Few students at rural Glen Rose have chosen the virtual option this year. Out of 1,000 students, about 30 are virtual, and those are doing OK, Holicer said. The challenge has been with students going in and out of quarantine. He agrees with Walters that most students do better on site.
“I would be shocked if you could find an administrator that wouldn’t agree with that now that we’ve seen what can happen to a gigantic percentage of our kids. … Some kids don’t need somebody over them the majority of the time that they’re trying to learn. That’s wonderful. But I can’t find anybody in Saline and Hot Spring County that they have a large group of that,” he said.
After schools were closed during the spring 2020 semester and were disrupted this school year, everyone is hoping next school year will be normal, and that includes Walters. However, she believes students and staff will still be wearing masks this fall, and her district is preparing by purchasing personal protective equipment.
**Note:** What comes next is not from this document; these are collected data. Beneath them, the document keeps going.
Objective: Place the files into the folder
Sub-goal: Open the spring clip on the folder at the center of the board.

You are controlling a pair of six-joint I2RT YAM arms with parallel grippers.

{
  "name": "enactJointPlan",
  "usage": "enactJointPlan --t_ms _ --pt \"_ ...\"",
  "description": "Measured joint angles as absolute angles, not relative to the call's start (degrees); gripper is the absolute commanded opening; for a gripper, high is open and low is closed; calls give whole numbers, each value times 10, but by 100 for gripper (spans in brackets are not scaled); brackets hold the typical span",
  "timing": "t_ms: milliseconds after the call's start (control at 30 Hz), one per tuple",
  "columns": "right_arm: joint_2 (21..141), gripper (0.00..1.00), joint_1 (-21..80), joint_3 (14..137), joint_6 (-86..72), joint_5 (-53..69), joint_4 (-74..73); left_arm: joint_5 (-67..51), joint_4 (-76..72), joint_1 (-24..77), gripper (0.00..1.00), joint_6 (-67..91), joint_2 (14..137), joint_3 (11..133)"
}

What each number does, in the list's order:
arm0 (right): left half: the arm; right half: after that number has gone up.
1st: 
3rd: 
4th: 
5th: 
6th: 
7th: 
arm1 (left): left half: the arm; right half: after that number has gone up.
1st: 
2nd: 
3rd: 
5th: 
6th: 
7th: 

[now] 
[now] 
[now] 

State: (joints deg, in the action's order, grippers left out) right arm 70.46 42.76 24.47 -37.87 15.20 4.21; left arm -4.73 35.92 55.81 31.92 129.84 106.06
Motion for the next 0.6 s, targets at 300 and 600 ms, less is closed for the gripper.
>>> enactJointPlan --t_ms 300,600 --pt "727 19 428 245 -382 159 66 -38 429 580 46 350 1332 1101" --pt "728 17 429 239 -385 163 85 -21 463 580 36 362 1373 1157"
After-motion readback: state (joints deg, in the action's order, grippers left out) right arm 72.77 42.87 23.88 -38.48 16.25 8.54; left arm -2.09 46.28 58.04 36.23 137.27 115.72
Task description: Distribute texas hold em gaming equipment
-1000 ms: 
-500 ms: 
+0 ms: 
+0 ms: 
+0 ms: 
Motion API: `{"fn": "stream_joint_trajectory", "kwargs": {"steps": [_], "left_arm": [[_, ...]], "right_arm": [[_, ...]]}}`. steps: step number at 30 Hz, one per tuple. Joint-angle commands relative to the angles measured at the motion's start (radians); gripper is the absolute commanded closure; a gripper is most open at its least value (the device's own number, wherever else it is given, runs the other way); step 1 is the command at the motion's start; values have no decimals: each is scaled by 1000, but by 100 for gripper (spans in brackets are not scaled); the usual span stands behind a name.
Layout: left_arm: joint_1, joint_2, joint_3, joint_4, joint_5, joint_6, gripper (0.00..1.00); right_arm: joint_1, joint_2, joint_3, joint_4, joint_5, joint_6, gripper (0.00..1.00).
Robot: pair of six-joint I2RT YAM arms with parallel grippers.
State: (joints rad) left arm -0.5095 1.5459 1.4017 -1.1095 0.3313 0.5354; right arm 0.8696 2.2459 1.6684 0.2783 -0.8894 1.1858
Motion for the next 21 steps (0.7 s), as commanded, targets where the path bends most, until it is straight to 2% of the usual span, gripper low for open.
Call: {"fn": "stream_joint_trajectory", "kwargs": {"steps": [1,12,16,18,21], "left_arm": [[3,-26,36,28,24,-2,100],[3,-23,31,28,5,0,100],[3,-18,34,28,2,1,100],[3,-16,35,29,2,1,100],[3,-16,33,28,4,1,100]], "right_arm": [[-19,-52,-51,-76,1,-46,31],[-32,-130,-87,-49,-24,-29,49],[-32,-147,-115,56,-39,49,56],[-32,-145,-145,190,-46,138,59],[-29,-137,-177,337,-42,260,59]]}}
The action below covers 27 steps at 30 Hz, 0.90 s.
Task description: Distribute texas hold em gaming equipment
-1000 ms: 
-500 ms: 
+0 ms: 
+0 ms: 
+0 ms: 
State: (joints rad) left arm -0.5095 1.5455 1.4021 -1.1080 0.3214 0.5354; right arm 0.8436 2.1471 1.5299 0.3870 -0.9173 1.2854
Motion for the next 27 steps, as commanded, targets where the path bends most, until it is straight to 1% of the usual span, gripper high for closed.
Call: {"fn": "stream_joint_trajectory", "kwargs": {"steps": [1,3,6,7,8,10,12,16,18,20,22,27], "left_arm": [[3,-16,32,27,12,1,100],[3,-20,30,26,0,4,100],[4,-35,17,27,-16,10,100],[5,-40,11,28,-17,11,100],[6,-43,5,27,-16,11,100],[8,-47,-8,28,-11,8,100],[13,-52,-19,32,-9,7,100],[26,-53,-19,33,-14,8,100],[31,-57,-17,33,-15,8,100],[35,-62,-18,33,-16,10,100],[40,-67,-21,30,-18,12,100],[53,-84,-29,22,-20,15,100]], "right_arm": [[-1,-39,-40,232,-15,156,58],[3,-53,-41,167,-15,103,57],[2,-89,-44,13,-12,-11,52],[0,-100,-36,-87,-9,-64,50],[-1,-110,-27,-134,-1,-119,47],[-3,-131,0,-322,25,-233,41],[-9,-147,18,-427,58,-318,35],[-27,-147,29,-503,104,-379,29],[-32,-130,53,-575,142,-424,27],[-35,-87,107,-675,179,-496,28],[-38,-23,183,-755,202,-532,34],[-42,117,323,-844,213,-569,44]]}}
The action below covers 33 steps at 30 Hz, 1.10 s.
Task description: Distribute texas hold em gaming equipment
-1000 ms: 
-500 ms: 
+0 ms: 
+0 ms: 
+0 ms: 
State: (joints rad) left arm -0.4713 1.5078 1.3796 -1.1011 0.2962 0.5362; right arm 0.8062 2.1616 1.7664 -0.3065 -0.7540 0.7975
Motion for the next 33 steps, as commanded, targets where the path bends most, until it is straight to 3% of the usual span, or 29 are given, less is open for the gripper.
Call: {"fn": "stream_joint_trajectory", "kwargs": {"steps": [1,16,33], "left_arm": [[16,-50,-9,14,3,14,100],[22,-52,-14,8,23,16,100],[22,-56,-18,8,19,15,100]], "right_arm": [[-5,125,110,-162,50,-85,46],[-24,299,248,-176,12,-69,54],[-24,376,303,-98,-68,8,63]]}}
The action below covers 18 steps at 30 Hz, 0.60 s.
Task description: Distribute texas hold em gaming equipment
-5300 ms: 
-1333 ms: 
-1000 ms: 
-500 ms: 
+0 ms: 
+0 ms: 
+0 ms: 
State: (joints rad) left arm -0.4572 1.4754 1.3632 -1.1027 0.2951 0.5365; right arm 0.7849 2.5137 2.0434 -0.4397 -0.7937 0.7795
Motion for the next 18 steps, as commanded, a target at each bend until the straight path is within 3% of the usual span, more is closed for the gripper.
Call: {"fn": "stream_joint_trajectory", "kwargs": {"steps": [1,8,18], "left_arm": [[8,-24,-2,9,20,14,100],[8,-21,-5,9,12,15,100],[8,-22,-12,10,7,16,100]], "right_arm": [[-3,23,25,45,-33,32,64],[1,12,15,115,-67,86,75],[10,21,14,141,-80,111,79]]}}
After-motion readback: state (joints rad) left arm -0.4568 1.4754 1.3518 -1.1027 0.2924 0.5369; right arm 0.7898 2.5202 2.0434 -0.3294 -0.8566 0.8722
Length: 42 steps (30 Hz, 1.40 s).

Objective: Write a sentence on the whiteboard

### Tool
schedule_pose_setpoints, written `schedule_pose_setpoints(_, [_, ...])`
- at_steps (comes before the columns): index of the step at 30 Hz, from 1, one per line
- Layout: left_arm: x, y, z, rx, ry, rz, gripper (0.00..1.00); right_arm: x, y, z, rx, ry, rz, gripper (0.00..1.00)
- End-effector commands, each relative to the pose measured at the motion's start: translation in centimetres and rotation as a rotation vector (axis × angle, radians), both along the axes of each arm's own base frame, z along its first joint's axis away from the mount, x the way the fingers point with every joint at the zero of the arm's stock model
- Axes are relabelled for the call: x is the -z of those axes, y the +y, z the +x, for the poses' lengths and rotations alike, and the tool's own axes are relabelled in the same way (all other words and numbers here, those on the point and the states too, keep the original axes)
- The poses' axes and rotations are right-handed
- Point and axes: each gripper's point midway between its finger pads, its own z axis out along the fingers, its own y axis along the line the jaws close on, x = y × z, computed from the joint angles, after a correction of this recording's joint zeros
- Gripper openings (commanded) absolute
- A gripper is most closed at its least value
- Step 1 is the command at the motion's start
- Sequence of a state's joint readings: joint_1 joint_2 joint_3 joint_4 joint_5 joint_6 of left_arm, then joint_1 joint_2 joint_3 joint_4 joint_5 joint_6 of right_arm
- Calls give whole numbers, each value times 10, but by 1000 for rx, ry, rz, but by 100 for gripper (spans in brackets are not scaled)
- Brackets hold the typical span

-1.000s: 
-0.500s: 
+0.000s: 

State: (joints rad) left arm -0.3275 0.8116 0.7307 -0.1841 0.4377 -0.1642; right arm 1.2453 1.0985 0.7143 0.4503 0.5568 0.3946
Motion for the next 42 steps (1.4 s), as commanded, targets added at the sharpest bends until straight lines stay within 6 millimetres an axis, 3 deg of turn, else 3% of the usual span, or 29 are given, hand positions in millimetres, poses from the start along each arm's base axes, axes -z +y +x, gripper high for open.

She’s hoping more fans can be in the stands, and she’s hoping she won’t have to do so much contact tracing. This year she has two full-time staff members engaged in that task.
Her people, she said, are tired but resilient. They’ll keep showing up for work to help students learn. If next year is like this year, they can do it. But she hopes they don’t have to.
“This is one of those things I hope that I’m wrong, but I’m afraid it’s going to go on through the calendar year,” she said. “I just don’t think they’re going to be able to get the general public vaccinated. And that’s the key piece for us getting back to some normalcy.”